═════ Data shown

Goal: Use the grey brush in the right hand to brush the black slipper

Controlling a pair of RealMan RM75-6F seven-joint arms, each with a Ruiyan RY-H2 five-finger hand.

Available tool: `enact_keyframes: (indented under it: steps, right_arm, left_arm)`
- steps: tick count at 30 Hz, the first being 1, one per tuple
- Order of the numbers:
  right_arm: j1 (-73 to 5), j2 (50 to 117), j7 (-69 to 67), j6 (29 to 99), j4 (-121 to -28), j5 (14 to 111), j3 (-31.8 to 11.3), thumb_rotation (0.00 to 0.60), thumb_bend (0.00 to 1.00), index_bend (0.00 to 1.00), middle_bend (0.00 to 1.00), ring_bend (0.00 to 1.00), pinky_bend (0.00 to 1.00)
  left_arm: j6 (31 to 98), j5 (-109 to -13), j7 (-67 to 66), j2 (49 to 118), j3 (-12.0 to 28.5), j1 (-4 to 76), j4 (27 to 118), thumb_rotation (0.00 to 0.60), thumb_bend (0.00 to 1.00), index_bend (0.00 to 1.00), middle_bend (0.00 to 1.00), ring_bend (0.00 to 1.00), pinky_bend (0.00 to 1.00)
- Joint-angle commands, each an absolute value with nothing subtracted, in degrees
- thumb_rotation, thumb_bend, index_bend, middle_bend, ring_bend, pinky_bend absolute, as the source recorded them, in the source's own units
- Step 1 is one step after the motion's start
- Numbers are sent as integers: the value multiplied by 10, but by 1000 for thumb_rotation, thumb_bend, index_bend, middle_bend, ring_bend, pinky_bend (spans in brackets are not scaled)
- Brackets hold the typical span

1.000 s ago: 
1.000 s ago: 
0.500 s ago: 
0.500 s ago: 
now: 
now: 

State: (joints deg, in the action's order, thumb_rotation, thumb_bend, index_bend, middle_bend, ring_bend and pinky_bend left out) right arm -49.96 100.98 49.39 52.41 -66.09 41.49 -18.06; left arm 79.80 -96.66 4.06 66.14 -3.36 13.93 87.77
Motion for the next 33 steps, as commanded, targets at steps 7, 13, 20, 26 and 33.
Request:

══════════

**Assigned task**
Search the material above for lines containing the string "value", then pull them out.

**Result**
- Joint-angle commands, each an absolute value with nothing subtracted, in degrees
- Numbers are sent as integers: the value multiplied by 10, but by 1000 for thumb_rotation, thumb_bend, index_bend, middle_bend, ring_bend, pinky_bend (spans in brackets are not scaled)

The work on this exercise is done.